(ASSIGNMENT): Only these lines of the data below are wanted: the one with "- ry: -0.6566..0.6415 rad", the one with "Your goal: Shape", and any lines between them, each repeated exactly.

[Stored data]
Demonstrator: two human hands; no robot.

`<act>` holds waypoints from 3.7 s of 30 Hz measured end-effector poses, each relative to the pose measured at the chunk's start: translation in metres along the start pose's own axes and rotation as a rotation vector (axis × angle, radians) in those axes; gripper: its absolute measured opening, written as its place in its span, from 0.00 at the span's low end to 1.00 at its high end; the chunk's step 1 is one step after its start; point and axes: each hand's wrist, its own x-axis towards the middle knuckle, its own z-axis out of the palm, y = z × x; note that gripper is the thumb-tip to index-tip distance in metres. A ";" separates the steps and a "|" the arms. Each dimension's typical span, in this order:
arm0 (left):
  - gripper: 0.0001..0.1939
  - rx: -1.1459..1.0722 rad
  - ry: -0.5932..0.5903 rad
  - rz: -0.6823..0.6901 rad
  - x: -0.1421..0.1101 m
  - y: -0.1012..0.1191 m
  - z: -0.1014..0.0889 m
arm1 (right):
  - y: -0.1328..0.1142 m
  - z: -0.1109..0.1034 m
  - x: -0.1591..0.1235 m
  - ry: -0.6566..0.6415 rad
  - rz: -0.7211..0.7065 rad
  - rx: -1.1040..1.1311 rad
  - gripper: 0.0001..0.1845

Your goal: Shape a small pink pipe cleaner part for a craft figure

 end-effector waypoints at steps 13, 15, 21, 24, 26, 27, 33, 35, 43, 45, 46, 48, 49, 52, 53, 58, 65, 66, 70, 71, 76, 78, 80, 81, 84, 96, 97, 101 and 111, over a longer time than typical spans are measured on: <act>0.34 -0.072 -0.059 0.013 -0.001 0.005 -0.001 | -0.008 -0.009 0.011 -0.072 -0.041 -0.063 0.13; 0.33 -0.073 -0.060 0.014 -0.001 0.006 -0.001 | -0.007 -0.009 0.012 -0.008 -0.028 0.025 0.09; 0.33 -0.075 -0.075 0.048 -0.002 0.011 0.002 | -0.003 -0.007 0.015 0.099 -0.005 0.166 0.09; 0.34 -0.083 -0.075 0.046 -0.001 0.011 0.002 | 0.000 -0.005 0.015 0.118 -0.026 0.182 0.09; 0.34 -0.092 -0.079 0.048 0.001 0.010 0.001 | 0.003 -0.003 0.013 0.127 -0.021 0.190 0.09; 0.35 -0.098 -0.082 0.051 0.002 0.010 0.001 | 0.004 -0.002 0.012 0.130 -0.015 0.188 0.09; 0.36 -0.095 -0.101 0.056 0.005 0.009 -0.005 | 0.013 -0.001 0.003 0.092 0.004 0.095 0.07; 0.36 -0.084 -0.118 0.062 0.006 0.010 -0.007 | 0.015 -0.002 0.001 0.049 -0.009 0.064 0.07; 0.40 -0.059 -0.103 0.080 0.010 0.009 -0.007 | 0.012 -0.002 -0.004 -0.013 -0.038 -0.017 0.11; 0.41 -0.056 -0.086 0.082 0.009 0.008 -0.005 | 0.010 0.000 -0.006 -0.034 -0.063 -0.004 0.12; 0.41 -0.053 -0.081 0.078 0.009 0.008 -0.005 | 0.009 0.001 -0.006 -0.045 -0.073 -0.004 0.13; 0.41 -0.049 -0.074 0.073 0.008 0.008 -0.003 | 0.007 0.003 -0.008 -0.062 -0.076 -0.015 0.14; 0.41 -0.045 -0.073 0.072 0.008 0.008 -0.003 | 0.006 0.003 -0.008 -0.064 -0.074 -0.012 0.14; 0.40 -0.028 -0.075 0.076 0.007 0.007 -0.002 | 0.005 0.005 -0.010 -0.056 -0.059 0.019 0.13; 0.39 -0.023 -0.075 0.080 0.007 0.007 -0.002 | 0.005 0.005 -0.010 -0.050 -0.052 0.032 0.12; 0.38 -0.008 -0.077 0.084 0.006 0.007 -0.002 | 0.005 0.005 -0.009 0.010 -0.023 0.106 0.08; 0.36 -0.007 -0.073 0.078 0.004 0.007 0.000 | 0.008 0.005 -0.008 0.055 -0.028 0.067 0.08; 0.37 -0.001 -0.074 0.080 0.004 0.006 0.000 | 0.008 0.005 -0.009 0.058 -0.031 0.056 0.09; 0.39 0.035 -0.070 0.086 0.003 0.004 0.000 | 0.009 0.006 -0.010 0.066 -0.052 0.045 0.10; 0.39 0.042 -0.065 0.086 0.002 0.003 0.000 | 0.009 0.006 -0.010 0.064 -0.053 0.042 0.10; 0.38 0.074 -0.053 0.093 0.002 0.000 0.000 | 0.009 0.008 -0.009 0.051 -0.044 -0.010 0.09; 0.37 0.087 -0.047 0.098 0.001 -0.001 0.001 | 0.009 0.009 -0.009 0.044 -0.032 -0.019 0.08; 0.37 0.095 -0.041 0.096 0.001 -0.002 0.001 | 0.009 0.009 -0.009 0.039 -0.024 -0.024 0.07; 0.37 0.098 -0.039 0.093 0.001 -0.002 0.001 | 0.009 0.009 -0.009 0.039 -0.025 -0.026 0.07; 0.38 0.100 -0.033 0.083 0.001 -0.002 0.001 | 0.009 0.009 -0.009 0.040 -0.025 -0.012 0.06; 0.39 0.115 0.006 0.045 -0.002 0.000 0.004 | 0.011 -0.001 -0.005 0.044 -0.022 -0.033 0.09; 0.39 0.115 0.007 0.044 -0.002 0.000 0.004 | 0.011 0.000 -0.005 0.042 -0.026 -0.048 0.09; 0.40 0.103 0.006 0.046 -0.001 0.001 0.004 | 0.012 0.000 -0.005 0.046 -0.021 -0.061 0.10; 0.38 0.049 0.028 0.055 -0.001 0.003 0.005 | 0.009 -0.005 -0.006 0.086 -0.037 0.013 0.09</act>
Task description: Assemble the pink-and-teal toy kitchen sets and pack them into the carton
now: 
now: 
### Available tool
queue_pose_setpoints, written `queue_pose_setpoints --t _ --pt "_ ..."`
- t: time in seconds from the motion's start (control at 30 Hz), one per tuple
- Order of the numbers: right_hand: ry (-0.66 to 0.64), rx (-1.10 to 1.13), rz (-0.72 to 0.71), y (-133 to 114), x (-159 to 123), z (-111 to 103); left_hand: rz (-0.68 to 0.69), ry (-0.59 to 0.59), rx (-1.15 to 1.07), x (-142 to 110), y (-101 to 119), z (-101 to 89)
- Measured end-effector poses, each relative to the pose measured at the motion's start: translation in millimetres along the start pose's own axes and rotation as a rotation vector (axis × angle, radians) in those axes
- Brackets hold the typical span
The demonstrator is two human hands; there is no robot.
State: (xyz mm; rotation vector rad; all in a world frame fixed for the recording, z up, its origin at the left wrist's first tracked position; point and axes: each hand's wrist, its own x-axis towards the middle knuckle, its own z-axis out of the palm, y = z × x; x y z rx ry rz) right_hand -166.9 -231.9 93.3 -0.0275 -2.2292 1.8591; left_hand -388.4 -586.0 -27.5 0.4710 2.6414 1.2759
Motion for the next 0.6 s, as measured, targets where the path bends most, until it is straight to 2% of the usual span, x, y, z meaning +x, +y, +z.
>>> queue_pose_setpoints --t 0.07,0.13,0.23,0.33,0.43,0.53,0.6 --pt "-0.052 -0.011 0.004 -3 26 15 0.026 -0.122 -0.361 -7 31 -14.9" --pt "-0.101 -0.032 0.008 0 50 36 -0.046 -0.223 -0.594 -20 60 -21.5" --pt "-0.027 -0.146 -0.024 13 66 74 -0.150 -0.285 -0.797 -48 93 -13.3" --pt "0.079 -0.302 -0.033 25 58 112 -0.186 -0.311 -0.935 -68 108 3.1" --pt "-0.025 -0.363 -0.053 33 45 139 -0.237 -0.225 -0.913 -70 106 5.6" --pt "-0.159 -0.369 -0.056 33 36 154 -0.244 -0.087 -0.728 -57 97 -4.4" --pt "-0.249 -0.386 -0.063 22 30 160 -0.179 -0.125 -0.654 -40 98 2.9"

(SOLVED PROBLEM):
  - ry: -0.6566..0.6415 rad
  - rz: -0.7211..0.7065 rad
  - rx: -1.1040..1.1311 rad
  - gripper: 0.0001..0.1845

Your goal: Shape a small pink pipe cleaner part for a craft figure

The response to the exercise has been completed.